In the present study, we demonstrated that mitochondrial biogenesis could be upregulated after 24 hours of treatment with vitamin D3. The findings showed that vitamin D3, as a supplementation, improves the main mitochondrial biogenesis marker (TFAM) in the granulosa cells of PCOS ovaries. According to some evidence, TFAM plays an important role in mitochondrial biogenesis (12, 30-33). It is revealed that total antioxidant capacity (TAC) raise by vitamin D3 and also vitamin D3 may alleviate the hormonal disturbances in women with PCOS (34, 35). Since our results showed that vitamin D3 has an improvement effect on ovulation problems and follicular disruption, we could understand that vitamin D3 might have an important role in declining the atretic follicles and alleviating the development of follicles via upregulating the mitochondrial biogenesis main gene and mitochondrial membrane integrity.

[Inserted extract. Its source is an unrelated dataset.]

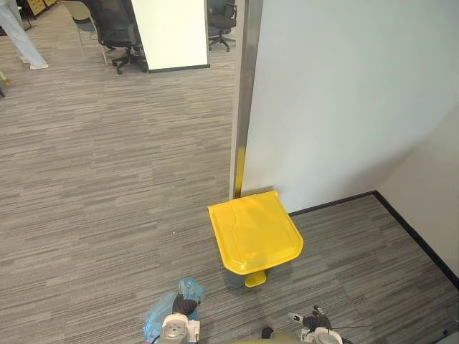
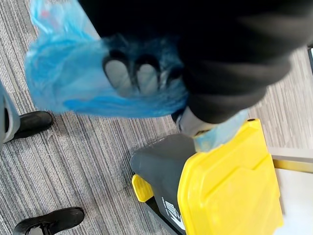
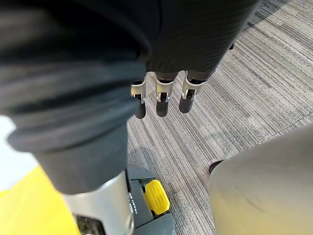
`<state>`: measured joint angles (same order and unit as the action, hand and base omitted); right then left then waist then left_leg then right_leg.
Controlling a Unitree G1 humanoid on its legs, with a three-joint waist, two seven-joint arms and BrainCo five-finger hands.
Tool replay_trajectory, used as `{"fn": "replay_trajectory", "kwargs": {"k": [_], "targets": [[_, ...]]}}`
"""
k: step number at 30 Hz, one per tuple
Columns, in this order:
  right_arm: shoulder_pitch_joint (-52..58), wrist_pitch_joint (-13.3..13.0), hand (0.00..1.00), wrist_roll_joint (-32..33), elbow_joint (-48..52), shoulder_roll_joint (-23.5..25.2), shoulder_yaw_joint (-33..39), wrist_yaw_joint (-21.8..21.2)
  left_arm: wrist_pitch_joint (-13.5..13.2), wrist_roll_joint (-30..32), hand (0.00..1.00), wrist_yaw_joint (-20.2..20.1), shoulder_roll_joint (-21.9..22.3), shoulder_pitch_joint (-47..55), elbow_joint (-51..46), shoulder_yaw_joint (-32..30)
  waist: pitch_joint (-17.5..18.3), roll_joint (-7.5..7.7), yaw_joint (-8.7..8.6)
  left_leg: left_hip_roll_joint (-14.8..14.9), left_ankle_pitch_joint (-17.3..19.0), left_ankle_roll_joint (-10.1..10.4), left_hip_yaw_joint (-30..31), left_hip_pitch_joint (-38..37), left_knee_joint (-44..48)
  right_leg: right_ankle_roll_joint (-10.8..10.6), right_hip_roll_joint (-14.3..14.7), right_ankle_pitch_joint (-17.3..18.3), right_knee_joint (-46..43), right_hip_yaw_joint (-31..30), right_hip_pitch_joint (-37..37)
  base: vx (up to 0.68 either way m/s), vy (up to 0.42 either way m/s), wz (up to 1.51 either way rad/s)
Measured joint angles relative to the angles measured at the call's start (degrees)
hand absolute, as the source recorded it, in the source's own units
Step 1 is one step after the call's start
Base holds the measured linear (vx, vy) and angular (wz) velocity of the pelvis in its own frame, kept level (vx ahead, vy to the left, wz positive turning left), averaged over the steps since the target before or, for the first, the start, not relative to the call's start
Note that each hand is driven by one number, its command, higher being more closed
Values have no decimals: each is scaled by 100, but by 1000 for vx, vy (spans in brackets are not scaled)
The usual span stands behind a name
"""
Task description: Gather rubbish on tea table into small bin, then transfer packed bag to large trash can.
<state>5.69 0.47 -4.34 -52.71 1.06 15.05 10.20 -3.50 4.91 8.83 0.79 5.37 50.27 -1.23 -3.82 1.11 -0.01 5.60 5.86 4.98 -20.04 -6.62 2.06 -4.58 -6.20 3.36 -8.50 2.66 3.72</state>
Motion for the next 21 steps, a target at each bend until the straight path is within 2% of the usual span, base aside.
{"fn": "replay_trajectory", "kwargs": {"k": [8,13,15,18,21], "targets": [[-117,-20,0,291,-499,-84,230,-13,7,-178,100,-6,-283,27,477,-248,74,-32,34,121,-59,59,92,-23,-195,10,117,-488,1150,310,-645,78,-17,13],[-184,-20,0,447,-705,-144,303,-12,19,-271,100,-14,-378,32,621,-333,59,-46,15,153,-65,71,94,-72,-188,9,177,-496,1244,345,-748,50,-33,2],[-232,-24,0,446,-706,-139,299,-13,20,-271,100,-21,-395,22,640,-335,-33,-38,1,169,-40,97,59,-32,-14,10,174,-495,1216,342,-764,-27,-27,-4],[-307,-30,0,466,-697,-162,302,-11,19,-276,100,-21,-416,-98,636,-334,-239,-67,-5,310,264,120,43,341,854,17,158,-488,1141,352,-752,-68,-8,-1],[-332,-63,0,561,-677,-197,326,-4,19,-280,100,-20,-409,-148,639,-277,-317,-117,-11,354,317,107,137,487,988,38,172,-472,1015,417,-649,-104,-12,10]]}}
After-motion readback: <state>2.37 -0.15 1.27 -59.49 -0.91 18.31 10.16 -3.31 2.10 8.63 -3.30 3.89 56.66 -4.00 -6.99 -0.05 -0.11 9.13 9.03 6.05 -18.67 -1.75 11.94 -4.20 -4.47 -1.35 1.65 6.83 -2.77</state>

In this study, for the first time, we have shown the vitamin D3 effect on mtDNA copy number and mitochondrial membrane integrity in a mouse model of PCOS granulosa cells. Our results revealed that most of the mitochondria in the PCOS group were spherical with almost no cristae. In line with our study, Longfei et al. revealed a distorted mitochondrial structure and diminished membrane integrity in the PCOS group (10). Oocytes of the PCOS mouse model, induced with DHEA, have demonstrated disrupted mitochondrial biogenesis, decreased mtDNA copy number, and distorted mitochondrial ultrastructure that is in agreement with our findings in this study (10, 36). Ding et al. also observed that mitochondrial dysfunction, due to mtDNA mutation, has a role in the manifestation of PCOS symptoms that is in line with our results (37). Reduced mtDNA copy number is associated with poor oocyte quality and subsequent compromised embryo development and implantation (10) (15). Our findings showed decreased mtDNA copy number in the PCOS group (nontreated), which is increased upon treatment with vitamin D3

In line with this finding, researchers showed reduced mtDNA copy number in the PCOS patients (37, 38). Also, in agreement with our findings, a case-control study showed reduced mtDNA copy number in Korean women suffering from PCOS (9, 10, 39). Bhanoori et al. (9) also demonstrated that mtDNA copy number severely decreased in PCOS patients.


According to our results, mtDNA copy number, the biogenesis might be affected by vitamin D3 in PCOS granulosa cells. We nominate that mitochondrial biogenesis genes expression might be increased by vitamin D3. Therefore, vitamin D3 can have a significant role in the alleviation of mitochondria and follicular damages in PCOS ovaries. However, extensive studies are needed to determine the optimal dose and duration of treatment with vitamin D3 in PCOS women.